▸ **EXERCISE DETAILS**
Repeat the records below exactly. Omit the pictures.

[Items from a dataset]
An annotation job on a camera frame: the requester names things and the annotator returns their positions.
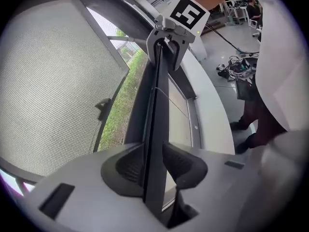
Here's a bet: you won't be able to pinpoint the black window frame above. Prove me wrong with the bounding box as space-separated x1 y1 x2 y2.
77 0 203 154

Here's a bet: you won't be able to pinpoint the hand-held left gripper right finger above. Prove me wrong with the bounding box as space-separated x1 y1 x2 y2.
164 142 247 228

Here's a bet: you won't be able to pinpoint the person's dark trousers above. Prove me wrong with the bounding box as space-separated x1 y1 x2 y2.
238 80 289 147

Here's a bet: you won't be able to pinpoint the black window handle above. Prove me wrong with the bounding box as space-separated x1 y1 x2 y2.
95 98 112 120

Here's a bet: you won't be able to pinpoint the frosted awning window sash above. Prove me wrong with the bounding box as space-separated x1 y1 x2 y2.
0 0 131 176

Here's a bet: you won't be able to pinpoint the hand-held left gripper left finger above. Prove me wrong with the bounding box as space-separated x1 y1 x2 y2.
24 141 167 232

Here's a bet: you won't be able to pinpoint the pile of cables and devices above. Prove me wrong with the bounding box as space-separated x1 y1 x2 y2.
216 54 260 100

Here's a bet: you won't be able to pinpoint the thin black cable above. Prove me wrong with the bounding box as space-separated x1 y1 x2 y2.
205 24 261 55

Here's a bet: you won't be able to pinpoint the clear low window pane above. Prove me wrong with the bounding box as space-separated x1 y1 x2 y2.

▸ **THE ANSWER**
An annotation job on a camera frame: the requester names things and the annotator returns their positions.
Here's a bet: you won't be able to pinpoint the black window frame above. Prove me wrong with the bounding box as space-separated x1 y1 x2 y2.
77 0 203 154

Here's a bet: you won't be able to pinpoint the hand-held left gripper right finger above. Prove me wrong with the bounding box as space-separated x1 y1 x2 y2.
164 142 247 228

Here's a bet: you won't be able to pinpoint the person's dark trousers above. Prove me wrong with the bounding box as space-separated x1 y1 x2 y2.
238 80 289 147

Here's a bet: you won't be able to pinpoint the black window handle above. Prove me wrong with the bounding box as space-separated x1 y1 x2 y2.
95 98 112 120

Here's a bet: you won't be able to pinpoint the frosted awning window sash above. Prove me wrong with the bounding box as space-separated x1 y1 x2 y2.
0 0 131 176

Here's a bet: you won't be able to pinpoint the hand-held left gripper left finger above. Prove me wrong with the bounding box as space-separated x1 y1 x2 y2.
24 141 167 232

Here's a bet: you won't be able to pinpoint the pile of cables and devices above. Prove me wrong with the bounding box as space-separated x1 y1 x2 y2.
216 54 260 100

Here's a bet: you won't be able to pinpoint the thin black cable above. Prove me wrong with the bounding box as space-separated x1 y1 x2 y2.
205 24 261 55

Here's a bet: you won't be able to pinpoint the clear low window pane above. Prove me wrong with the bounding box as space-separated x1 y1 x2 y2.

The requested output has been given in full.